== ASSIGNMENT ==
Lines with "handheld": pull these out of the listing below.

== EXERCISE MATERIALS ==
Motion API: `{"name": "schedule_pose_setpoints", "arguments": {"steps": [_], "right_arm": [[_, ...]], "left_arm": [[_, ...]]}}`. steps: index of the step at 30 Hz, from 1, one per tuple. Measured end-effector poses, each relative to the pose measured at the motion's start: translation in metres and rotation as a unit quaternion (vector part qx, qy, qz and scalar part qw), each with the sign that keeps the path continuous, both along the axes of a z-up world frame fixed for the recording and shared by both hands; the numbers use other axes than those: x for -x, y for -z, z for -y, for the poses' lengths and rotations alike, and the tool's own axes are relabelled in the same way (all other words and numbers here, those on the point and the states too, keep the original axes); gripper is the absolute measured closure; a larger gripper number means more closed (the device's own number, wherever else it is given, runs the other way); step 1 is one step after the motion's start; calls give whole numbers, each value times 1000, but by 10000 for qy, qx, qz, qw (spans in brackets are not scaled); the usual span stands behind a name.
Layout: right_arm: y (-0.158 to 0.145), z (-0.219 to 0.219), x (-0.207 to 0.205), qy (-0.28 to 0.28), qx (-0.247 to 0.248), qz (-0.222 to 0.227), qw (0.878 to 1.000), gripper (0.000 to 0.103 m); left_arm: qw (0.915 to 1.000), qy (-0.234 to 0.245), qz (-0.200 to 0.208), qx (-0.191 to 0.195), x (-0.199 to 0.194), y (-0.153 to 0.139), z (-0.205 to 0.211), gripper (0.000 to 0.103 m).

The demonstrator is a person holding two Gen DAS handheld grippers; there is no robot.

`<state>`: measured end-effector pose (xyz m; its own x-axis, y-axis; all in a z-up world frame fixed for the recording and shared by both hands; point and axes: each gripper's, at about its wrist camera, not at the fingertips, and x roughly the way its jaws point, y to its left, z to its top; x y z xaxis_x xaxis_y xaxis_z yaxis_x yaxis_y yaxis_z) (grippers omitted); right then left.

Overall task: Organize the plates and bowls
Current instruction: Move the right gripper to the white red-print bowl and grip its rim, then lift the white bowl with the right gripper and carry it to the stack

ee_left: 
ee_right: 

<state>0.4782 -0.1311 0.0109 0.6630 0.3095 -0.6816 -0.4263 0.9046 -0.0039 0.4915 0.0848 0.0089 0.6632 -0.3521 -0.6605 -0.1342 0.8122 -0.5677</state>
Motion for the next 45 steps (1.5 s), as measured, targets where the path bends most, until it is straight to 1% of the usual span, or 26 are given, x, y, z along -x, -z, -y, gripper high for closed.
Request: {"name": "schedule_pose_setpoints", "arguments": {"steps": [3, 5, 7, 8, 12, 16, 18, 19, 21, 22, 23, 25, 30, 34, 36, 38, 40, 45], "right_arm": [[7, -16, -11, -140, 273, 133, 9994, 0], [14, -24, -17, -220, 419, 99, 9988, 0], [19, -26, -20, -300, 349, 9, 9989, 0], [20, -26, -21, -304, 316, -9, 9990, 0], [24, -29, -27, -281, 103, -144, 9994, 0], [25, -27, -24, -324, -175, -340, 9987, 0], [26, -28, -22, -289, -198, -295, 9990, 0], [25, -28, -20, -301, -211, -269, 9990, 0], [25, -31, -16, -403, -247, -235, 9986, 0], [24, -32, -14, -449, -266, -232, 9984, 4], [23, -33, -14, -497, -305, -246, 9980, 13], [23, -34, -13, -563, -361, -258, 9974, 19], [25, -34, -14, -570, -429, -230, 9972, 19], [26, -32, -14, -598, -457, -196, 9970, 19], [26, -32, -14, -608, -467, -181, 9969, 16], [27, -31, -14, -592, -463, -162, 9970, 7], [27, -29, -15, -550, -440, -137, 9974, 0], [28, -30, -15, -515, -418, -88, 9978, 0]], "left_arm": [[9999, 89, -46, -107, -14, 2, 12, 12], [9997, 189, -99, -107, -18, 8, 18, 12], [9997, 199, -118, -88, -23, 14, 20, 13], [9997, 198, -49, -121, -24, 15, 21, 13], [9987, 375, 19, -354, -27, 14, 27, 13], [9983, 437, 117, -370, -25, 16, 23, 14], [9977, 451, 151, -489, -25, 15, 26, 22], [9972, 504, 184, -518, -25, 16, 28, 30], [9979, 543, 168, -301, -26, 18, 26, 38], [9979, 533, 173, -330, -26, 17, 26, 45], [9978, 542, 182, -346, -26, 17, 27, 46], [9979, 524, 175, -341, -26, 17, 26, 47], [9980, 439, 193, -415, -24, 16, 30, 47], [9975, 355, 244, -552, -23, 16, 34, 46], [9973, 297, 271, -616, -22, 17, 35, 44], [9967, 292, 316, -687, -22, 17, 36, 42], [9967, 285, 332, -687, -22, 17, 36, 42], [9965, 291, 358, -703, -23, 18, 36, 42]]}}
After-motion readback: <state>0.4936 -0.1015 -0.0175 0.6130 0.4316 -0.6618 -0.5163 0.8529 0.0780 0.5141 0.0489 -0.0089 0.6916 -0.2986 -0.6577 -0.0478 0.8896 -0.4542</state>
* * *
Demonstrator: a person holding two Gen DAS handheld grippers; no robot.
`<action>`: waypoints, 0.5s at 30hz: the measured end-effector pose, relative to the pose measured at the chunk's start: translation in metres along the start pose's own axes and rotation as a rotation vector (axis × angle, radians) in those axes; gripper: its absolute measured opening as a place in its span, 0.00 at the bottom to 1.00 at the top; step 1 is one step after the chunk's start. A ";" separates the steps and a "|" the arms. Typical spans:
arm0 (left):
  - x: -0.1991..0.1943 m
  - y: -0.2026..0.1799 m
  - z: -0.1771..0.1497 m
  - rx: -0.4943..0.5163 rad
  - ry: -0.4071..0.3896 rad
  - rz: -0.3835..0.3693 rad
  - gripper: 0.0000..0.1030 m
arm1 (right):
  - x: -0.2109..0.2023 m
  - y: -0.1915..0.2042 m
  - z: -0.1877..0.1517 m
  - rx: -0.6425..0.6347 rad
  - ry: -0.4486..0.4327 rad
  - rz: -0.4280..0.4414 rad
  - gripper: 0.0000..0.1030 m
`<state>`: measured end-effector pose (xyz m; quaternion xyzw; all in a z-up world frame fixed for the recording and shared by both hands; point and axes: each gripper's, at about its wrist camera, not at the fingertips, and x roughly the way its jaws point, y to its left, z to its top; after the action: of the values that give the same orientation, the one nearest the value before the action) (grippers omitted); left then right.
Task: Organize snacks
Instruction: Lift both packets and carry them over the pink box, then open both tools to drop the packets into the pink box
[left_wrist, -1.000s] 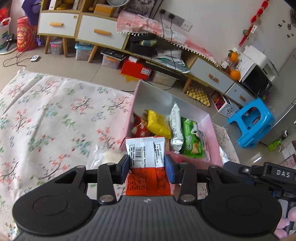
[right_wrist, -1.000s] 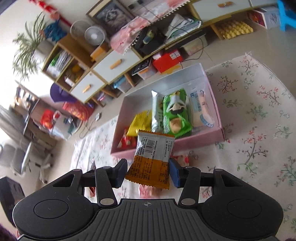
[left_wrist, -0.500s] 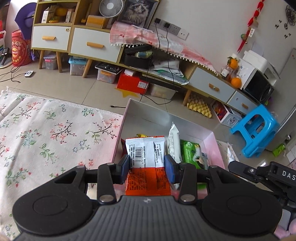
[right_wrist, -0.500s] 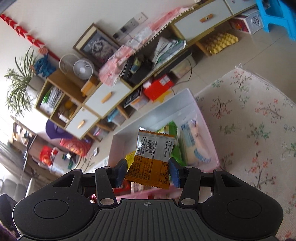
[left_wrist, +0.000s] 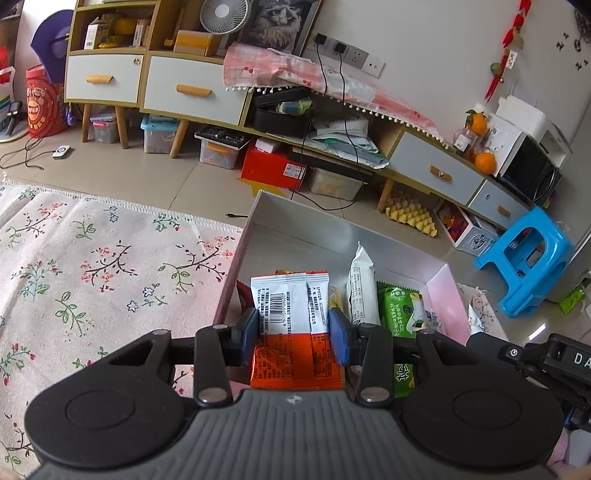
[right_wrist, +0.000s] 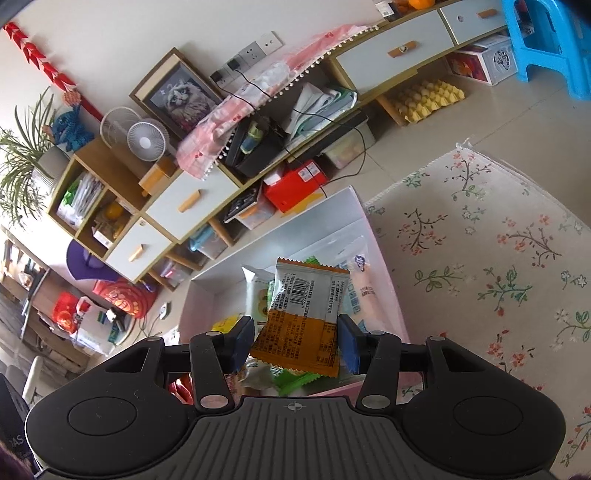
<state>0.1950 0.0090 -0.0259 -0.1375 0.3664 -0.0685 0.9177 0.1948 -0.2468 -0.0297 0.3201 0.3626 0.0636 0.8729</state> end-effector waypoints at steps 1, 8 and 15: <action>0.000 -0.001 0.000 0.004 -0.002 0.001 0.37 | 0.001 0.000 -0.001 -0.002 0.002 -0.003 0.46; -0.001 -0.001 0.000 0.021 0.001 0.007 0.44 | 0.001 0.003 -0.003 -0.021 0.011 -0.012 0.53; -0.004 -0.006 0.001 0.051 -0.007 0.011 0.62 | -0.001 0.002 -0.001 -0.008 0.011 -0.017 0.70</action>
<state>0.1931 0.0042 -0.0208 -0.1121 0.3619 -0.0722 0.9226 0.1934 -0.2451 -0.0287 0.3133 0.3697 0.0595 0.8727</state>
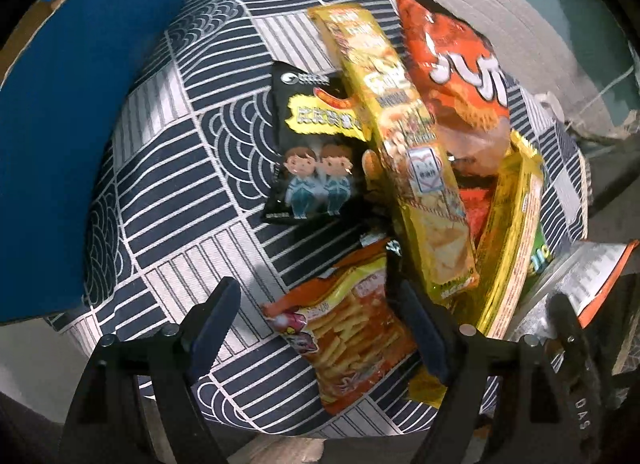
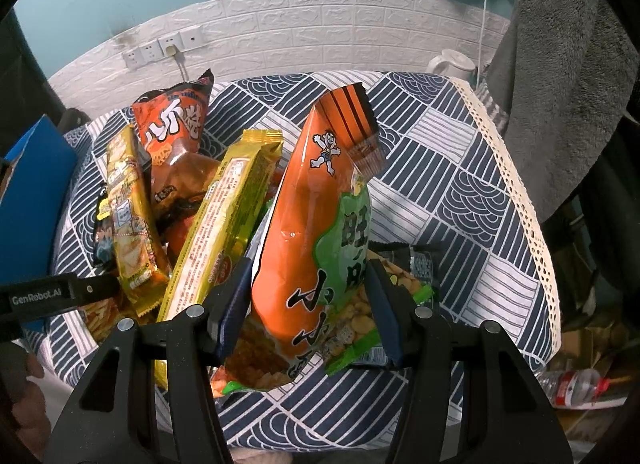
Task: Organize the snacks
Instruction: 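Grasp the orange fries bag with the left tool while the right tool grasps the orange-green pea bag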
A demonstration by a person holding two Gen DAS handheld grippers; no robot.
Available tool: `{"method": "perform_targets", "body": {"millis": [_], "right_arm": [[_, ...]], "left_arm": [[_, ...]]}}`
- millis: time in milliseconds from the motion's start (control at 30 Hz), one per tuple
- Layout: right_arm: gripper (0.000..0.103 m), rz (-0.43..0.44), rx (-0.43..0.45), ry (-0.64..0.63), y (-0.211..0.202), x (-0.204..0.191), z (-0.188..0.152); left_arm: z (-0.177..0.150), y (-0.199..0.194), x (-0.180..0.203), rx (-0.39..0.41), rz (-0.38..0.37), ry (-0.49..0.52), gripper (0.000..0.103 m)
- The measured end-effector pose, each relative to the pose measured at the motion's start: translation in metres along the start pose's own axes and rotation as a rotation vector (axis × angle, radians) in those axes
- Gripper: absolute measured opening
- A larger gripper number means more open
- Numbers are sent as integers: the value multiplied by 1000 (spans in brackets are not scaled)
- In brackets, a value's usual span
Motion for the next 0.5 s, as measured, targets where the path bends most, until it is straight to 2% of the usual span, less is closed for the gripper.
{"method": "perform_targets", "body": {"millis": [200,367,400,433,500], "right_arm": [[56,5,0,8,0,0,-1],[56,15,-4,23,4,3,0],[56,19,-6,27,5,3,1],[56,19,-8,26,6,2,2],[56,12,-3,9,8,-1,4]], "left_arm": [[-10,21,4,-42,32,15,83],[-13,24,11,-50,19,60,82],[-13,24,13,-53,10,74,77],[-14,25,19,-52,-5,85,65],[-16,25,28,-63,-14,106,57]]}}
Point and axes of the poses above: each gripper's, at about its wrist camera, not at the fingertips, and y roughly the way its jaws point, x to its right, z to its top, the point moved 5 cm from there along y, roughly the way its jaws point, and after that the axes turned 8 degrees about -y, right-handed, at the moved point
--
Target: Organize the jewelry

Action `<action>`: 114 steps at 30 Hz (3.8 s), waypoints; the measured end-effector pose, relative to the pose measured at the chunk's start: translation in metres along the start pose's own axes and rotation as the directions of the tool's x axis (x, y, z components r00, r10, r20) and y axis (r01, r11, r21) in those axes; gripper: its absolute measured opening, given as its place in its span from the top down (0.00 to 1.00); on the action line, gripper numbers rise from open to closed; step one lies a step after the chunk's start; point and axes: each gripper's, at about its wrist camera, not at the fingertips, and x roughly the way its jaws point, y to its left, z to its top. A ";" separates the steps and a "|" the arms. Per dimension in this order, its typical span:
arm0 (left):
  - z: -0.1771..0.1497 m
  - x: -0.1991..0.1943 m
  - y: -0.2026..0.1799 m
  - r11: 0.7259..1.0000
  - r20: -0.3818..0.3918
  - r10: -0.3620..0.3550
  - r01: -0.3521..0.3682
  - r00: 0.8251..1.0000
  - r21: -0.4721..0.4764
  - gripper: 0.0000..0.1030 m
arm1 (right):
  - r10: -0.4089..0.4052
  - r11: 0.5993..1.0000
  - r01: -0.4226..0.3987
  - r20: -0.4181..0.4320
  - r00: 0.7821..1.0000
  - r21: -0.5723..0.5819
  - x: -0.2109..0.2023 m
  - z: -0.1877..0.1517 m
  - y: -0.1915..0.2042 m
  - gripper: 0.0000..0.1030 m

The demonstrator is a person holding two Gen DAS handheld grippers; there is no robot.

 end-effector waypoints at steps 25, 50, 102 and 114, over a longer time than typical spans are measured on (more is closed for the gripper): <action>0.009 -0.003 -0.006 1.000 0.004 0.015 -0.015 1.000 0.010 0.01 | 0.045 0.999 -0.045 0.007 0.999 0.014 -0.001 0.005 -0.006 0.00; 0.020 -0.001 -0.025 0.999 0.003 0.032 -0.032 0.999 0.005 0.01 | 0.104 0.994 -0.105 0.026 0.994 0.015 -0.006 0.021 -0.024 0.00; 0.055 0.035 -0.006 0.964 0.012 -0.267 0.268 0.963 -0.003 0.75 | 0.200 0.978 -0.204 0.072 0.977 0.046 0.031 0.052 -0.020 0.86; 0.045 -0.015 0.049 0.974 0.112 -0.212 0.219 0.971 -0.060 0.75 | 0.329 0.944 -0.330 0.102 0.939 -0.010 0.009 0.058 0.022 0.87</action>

== SOLUTION ==
The demonstrator is a person holding two Gen DAS handheld grippers; there is no robot.
Demonstrator: a person holding two Gen DAS handheld grippers; no robot.
A demonstration by a person holding two Gen DAS handheld grippers; no robot.
The demonstrator is a person holding two Gen DAS handheld grippers; there is no robot.

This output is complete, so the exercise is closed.